Fluid dynamics of liquid egg products

Abstract

The rheological behavior of liquid egg products (egg yolk, egg white, and whole liquid egg) was studied using a concentric cylinder viscometer. Eggs of three poultry specimens were used: hen (Isa Brown), Japanese quail (Coturnix japonica), and goose (Anser anser f. domestica). Rheological behavior was pseudoplastic and flow curves fitted by the power law model (Herschel–Bulkley and Ostwald–De Waele).
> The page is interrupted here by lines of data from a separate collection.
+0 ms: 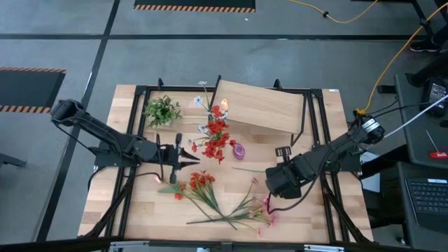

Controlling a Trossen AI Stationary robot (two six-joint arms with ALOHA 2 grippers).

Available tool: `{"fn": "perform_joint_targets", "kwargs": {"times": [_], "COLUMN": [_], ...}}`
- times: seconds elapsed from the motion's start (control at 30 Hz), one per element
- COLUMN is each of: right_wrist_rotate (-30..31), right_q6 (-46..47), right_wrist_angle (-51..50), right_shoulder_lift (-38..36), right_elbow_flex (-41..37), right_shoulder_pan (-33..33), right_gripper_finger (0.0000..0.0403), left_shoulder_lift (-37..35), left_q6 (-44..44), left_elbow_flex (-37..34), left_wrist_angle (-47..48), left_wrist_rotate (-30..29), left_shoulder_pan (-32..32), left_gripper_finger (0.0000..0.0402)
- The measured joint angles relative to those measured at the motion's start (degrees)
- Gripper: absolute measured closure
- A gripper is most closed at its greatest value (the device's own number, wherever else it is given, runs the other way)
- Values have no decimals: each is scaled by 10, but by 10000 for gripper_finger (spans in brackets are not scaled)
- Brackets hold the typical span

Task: Pick and place flowers into a vace then onto a shelf
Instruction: Put the red tulip into the transparent vase

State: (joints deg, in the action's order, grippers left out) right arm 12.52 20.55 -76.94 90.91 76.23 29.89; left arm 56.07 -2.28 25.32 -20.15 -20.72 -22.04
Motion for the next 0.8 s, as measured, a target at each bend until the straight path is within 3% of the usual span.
{"fn": "perform_joint_targets", "kwargs": {"times": [0.2, 0.37, 0.67, 0.8], "right_wrist_rotate": [0, 0, 25, 43], "right_q6": [-68, -135, -227, -258], "right_wrist_angle": [0, -43, -108, -115], "right_shoulder_lift": [16, 66, 154, 172], "right_elbow_flex": [22, 68, 192, 241], "right_shoulder_pan": [-34, -66, -92, -92], "right_gripper_finger": [403, 403, 403, 403], "left_shoulder_lift": [86, 150, 257, 286], "left_q6": [15, 53, 120, 142], "left_elbow_flex": [41, 110, 235, 265], "left_wrist_angle": [-28, 14, 166, 178], "left_wrist_rotate": [-6, -6, -5, -7], "left_shoulder_pan": [0, 0, -12, -16], "left_gripper_finger": [303, 275, 268, 268]}}
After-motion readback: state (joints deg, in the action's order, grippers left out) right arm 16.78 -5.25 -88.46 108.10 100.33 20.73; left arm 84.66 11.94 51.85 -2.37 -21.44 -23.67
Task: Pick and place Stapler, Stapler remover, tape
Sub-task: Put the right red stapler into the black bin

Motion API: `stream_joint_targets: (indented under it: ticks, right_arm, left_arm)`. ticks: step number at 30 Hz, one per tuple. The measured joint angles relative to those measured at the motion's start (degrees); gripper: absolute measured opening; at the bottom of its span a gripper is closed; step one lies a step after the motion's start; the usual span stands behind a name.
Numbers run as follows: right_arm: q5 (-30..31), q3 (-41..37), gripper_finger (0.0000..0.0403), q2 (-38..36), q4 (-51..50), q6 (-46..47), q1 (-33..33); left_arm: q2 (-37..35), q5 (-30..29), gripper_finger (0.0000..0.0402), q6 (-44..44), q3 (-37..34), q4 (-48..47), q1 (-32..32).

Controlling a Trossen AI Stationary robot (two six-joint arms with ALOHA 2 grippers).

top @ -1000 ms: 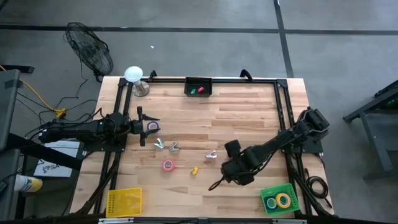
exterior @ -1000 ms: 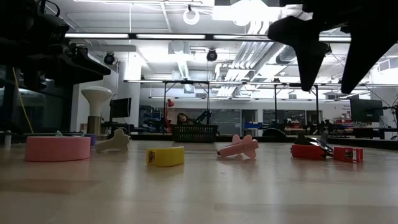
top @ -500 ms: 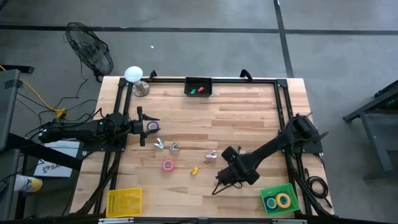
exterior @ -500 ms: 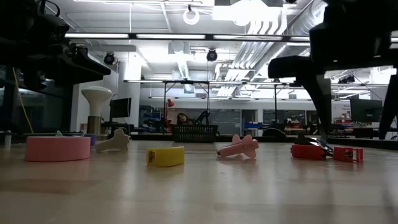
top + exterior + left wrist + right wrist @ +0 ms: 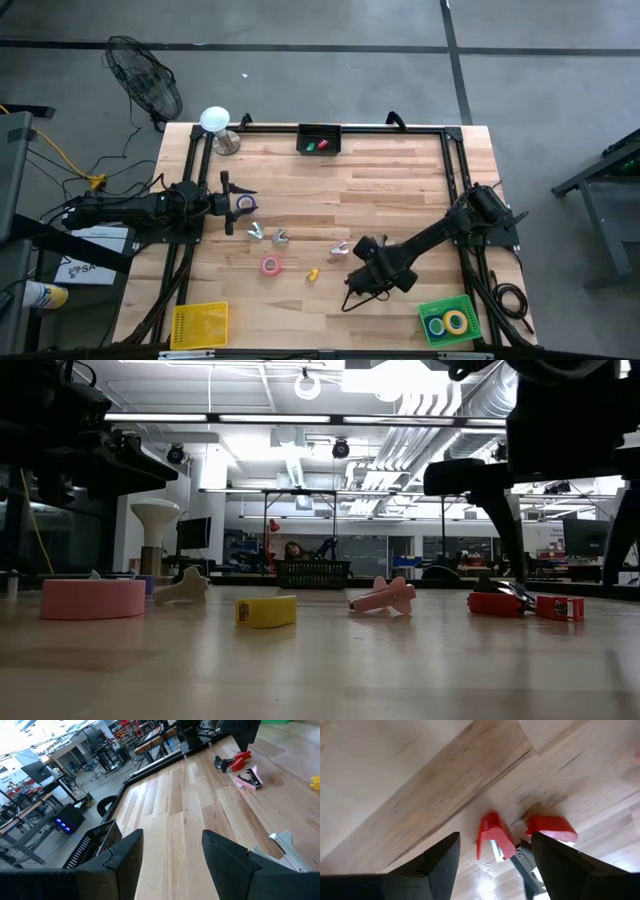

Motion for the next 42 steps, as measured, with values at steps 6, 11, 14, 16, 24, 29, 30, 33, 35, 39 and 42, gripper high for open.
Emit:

The meaning of rheological parameters on friction factors and velocity profiles during flow of liquid egg products in tube has been shown.

1 Introduction

Knowledge of the rheological properties of food products is essential for the product development, quality control, sensory evaluation and design, and evaluation of the process equipment. The flow behavior of a fluid can be varied from Newtonian to time-dependent non-Newtonian in nature depending on its origin, composition, and structure behavior and previous history [1]. The knowledge of this behavior is also very important for egg liquids owing to an increasing demand for processed egg products. The term “egg products” refers to eggs that are removed from their shells for processing and convenience, for commercial, foodservice, and home use. These products can be classified as refrigerated liquid, frozen, and dried products. Traditionally, eggs are marketed as shell eggs, but in recent years, egg consumption in the form of egg liquid products has increased [2]. Several researchers [3–10] studied the rheological characteristics of egg yolk, whites, and liquid whole egg and reported Newtonian as well as time-dependent non-Newtonian flow behavior. These works are summarized in [11]. Most of these studies have usually been carried out with only egg yolk. There is a lack of information about the rheological behavior of liquid egg white and liquid whole egg at different temperature ranges [12]. Virtually no information is available on the rheological behavior of liquid products of other eggs, such as Japanese quail eggs, which are increasingly used in the food industry.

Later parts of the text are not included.